Romo tajam mengkitik lembaga ACF, yang kabarnya didirikan Rabi Yahudi, sebagai lembaga yang tidak mengetahui apa persoalan sesungguhnya.
"Ini memalukan, memalukan bagi Anda. Ini akan mendiskreditkan klaim apapun yang mungkin akan Anda buat sebagai institusi dengan niat moral," tulis Romo.
Dalam suratnya, Romo juga mempertanyakan, bagaimana mungkin sebuah lembaga yang dianggap kredibel itu mengambil keputusan penghargaan kepada SBY tanpa sedikit pun bertanya kepada orang-orang terkait di Indonesia.

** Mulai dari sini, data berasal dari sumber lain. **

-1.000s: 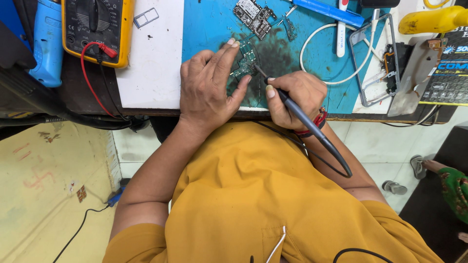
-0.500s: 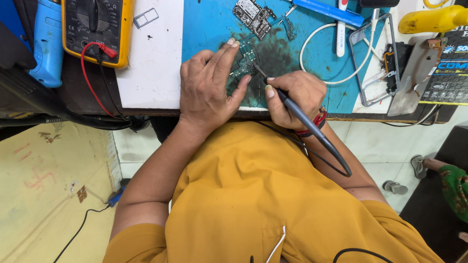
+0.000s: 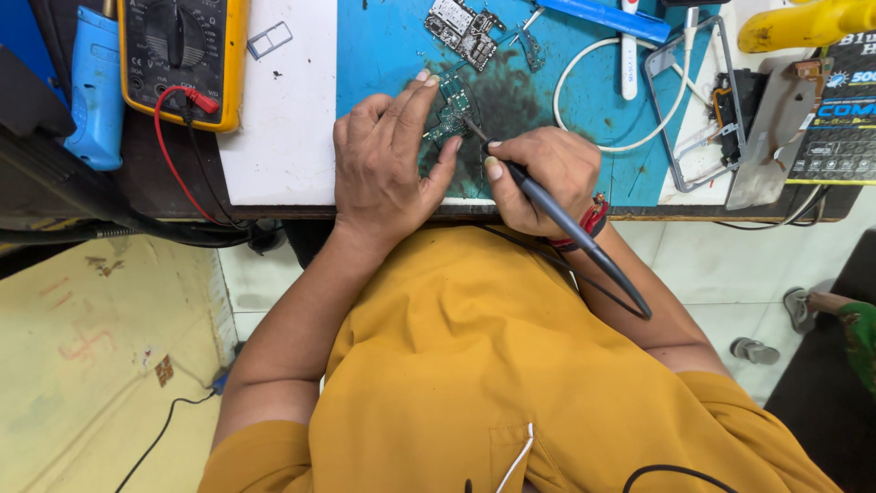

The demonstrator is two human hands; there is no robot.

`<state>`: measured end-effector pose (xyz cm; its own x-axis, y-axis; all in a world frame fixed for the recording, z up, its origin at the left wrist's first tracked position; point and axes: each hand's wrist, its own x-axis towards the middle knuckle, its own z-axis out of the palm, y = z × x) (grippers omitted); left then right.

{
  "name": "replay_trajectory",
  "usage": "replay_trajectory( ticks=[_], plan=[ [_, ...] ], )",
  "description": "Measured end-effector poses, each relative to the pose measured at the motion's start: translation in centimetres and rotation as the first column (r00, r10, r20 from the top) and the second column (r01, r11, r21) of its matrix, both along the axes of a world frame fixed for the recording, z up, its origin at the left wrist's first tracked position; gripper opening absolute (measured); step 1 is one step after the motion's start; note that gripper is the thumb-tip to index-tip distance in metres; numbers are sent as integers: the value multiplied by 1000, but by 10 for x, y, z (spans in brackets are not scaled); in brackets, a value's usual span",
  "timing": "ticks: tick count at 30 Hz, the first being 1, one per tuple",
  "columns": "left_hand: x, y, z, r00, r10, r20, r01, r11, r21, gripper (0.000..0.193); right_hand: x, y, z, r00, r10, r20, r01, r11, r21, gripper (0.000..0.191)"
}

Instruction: The person solders components on a phone motherboard on a workbench, then handles the phone body, removes and repositions its battery, and works on the back cover. They return to soldering the circuit board with a soldering iron, holding the board steady with tweezers and their other hand.

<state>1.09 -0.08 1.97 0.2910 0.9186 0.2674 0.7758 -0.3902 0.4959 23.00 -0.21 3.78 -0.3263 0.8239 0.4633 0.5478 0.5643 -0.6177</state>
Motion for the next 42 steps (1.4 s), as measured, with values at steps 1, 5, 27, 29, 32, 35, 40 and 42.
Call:
replay_trajectory(
  ticks=[1, 5, 27, 29, 32, 35, 40, 42],
  plan=[
    [1, 0, 0, 1000, 0, -4, 0, 1000, 6, 63, 0, 0, 1, 1000, 2, 3, -2, 1000, 12, 10],
    [5, -2, 1, 1000, 1, -5, -1, 1000, 11, 63, 4, -3, 3, 1000, 6, 2, -6, 1000, -1, 11],
    [16, -20, 31, 999, 42, 31, -44, 997, 70, 61, 4, -22, 34, 1000, -23, -19, 23, 999, 44, 9],
    [17, -19, 32, 999, 49, 23, -51, 996, 74, 62, 5, -23, 35, 999, -34, -14, 34, 999, 38, 9],
    [18, -17, 31, 999, 47, 16, -48, 997, 63, 64, 5, -20, 35, 999, -21, -34, 22, 999, 41, 10],
    [19, -13, 26, 999, 47, 16, -48, 997, 55, 64, 6, -16, 30, 999, -42, 3, 42, 999, 34, 11],
    [17, -8, 20, 999, 41, 30, -42, 998, 38, 63, 7, -11, 22, 1000, -26, -9, 26, 999, 30, 11],
    [16, -5, 19, 999, 38, 30, -39, 998, 39, 64, 7, -8, 20, 1000, -26, -6, 26, 999, 23, 11]
  ],
)
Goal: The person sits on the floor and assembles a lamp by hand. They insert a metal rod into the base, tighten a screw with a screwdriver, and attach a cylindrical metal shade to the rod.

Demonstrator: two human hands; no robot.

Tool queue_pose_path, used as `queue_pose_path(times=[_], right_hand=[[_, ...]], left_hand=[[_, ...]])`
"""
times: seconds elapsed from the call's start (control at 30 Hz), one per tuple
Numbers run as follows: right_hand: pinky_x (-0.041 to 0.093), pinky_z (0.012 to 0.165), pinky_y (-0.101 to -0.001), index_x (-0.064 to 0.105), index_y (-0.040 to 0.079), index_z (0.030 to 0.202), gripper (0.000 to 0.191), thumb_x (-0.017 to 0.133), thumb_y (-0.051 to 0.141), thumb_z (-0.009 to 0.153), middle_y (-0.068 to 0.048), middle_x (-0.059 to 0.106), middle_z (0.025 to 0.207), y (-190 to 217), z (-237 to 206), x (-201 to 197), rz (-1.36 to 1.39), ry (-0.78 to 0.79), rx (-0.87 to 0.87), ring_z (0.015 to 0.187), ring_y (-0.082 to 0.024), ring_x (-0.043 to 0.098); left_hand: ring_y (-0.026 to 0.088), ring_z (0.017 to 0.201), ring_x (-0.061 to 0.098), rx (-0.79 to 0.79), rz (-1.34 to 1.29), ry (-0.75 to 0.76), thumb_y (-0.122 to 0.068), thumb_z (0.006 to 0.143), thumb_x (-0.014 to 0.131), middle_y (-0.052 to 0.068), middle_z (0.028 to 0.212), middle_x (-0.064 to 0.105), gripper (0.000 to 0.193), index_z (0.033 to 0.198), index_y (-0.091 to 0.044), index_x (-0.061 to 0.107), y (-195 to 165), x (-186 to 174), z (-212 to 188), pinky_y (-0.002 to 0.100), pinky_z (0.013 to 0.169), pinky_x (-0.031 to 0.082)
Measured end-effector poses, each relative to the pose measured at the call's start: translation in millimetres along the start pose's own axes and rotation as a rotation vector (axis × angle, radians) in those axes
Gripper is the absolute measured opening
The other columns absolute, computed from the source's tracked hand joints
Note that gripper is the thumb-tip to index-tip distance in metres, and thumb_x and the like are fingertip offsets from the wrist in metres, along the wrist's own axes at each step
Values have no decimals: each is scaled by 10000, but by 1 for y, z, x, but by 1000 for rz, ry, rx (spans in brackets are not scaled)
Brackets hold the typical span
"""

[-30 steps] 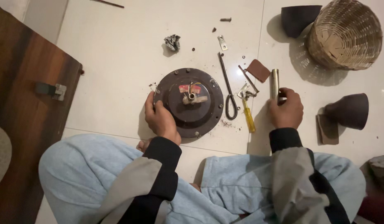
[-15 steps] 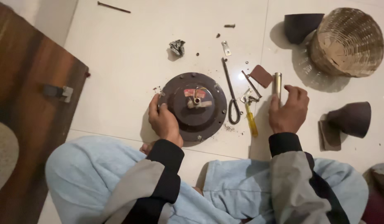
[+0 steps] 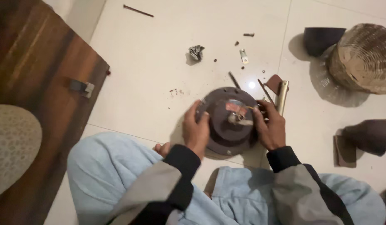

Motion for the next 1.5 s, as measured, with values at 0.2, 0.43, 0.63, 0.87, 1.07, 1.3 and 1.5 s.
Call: queue_pose_path(times=[0.2,0.43,0.63,0.87,1.07,1.3,1.5], right_hand=[[519,695,-285,754,13,1201,258,722,191,1017,-112,730,956,-51,12,-26,107,-61,139,799,-137,624],[583,823,-254,699,-8,1237,222,679,162,1095,-57,730,1106,-78,24,-80,502,-187,195,933,-110,676],[582,939,-315,608,-25,1387,342,635,80,1063,-100,693,1234,-58,17,-64,866,-105,261,1078,-182,687],[536,1013,-322,511,-1,1504,536,637,22,984,-94,632,1409,2,24,-43,904,87,174,1223,-176,642],[574,931,-300,535,34,1496,604,727,11,925,-109,622,1352,23,1,-7,657,170,89,1048,-137,629],[554,795,-275,534,42,1496,593,698,28,926,-89,634,1420,23,-14,27,671,258,180,968,-107,627],[551,843,-252,529,49,1481,583,670,33,916,-63,624,1430,2,-17,32,777,253,336,1115,-80,639]], left_hand=[[321,1358,568,166,-224,154,-176,937,652,171,1460,589,567,1476,-80,507,-19,14,-63,413,1128,439],[277,1549,341,248,-475,652,-190,1014,633,114,1701,330,642,1604,-61,415,-60,7,-80,404,1197,376],[219,1433,460,-43,-847,672,-177,1010,582,92,1597,482,604,1566,-31,395,-65,1,-12,397,1164,384],[179,1461,456,59,-936,444,-186,1002,622,99,1555,528,593,1535,7,446,-61,-29,31,362,1226,311],[173,1360,512,-42,-665,92,-285,941,694,85,1434,606,597,1450,-6,556,-43,-43,45,322,1160,345],[150,1152,628,-146,-594,-62,-251,902,738,52,1213,707,417,1252,-28,696,-23,-53,49,293,1030,468],[161,1135,612,-212,-615,30,-282,916,693,40,1181,697,376,1210,-47,703,-20,-43,43,304,1003,468]])
Point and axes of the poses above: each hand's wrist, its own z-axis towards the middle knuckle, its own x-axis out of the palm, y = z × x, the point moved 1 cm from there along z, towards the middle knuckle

Dalam suratnya sebagai PRIBADI, Romo mengkritik pula ACF yang menutup mata atas beberapa fakta menyedihkan di Tanah Air. Tidak usah dibantah lagi bahwa semakin banyak orang-orang Kristen, Ahmadiyah dan Syiah yang kesulitan beribadah. Semakin meningkat penutupan rumah-rumah ibadah karena tekanan massa yang mengaku lebih paham akan kebenaran dan membela Tuhan atas penyesatan.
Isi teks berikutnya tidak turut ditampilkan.